(ABOUT THIS EXERCISE) Once you reach the line containing "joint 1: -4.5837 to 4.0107" in the data below, restate each line word for word up to and including the one containing "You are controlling".

(DATA TO PROCESS)
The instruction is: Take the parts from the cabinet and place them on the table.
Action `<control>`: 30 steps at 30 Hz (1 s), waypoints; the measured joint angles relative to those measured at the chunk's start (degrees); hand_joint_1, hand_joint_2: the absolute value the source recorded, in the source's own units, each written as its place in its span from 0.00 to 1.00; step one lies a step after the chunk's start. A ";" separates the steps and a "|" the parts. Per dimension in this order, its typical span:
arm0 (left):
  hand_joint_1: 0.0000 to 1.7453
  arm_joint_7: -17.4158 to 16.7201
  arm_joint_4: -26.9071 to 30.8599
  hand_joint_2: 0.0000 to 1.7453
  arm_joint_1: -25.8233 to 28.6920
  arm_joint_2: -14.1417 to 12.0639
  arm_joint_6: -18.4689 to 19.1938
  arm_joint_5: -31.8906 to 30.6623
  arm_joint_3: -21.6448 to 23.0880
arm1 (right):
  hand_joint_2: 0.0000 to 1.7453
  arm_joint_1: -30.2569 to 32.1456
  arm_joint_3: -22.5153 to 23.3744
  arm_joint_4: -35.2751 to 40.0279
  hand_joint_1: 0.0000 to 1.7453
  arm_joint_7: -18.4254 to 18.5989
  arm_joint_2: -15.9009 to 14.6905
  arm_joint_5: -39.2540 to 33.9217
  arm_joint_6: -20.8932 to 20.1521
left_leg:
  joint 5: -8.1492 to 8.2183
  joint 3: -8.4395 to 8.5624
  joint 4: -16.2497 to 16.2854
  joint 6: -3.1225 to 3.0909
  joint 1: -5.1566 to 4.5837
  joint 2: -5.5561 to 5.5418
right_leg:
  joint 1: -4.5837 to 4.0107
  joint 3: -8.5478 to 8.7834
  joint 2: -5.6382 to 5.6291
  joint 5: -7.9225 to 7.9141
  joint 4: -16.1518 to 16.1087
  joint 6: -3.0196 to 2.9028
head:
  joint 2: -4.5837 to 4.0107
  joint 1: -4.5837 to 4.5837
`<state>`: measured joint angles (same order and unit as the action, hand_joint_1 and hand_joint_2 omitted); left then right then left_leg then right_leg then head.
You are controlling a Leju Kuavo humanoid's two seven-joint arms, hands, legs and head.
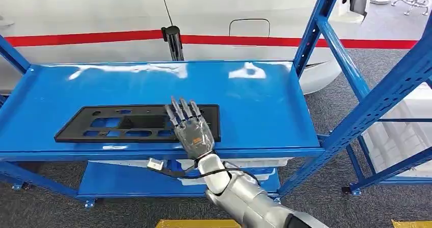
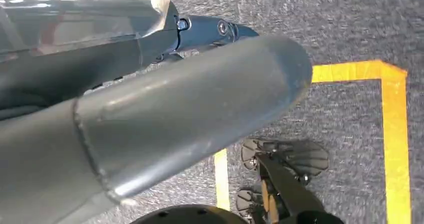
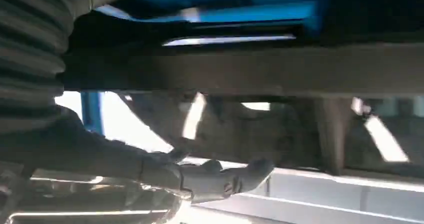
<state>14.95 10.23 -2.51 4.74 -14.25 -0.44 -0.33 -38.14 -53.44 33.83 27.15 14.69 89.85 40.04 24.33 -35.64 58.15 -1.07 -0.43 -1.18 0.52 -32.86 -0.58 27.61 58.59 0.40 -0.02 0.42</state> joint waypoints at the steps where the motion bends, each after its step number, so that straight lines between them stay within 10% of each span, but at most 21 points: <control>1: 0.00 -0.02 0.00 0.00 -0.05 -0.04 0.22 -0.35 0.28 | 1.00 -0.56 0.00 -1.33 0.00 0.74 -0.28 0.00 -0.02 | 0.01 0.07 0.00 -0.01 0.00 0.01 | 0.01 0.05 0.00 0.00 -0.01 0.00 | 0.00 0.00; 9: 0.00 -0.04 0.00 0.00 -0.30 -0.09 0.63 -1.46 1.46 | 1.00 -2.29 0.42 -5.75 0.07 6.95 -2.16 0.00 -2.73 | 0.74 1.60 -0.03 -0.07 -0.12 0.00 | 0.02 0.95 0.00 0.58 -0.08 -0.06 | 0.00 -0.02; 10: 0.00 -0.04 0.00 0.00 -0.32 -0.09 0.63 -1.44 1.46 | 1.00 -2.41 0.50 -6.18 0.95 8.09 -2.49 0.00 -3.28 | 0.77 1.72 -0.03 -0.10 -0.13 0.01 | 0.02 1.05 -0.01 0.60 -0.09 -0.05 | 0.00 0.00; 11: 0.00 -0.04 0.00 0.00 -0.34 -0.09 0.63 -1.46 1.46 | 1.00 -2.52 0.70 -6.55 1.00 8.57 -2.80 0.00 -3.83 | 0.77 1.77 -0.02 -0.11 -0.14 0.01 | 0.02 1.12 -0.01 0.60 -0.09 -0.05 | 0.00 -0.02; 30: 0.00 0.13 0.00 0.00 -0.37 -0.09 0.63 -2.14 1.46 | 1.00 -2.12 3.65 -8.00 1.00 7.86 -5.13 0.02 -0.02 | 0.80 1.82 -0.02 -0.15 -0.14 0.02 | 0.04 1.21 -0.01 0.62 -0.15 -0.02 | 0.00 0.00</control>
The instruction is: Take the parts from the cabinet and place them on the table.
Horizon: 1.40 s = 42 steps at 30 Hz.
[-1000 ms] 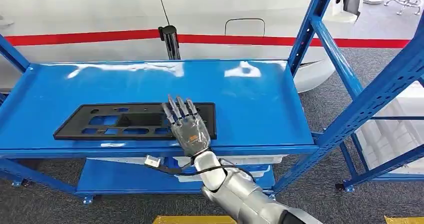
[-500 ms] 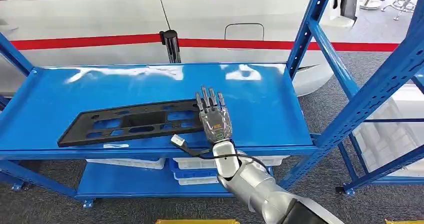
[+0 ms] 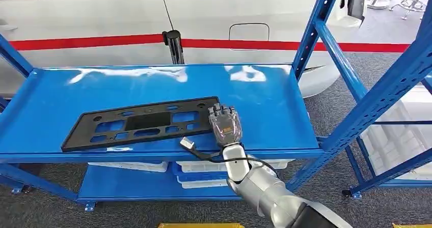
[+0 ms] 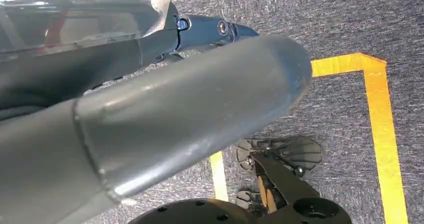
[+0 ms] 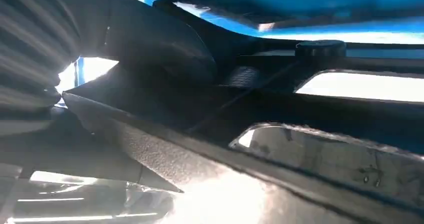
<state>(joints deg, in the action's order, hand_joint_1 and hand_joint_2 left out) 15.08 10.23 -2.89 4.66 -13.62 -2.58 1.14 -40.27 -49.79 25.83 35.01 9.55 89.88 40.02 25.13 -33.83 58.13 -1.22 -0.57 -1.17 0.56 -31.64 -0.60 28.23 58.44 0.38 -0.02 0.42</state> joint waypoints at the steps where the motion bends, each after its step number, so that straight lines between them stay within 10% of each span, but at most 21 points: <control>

(REPLY TO THE EXERCISE)
  joint 1: -4.5837 to 4.0107
  joint 3: -8.5478 to 8.7834
  joint 2: -5.6382 to 5.6291
  joint 5: -7.9225 to 7.9141
  joint 4: -16.1518 to 16.1087
  joint 6: -3.0196 to 2.9028
head:
  joint 2: -4.5837 to 4.0107
  joint 1: -4.5837 to 4.5837
`<state>`: measured joint angles (same order and unit as the action, hand_joint_1 and hand_joint_2 omitted); left then right then left_leg then right_leg then head.
You are controlling a Leju Kuavo humanoid's two seven-joint arms, hands, legs and head.

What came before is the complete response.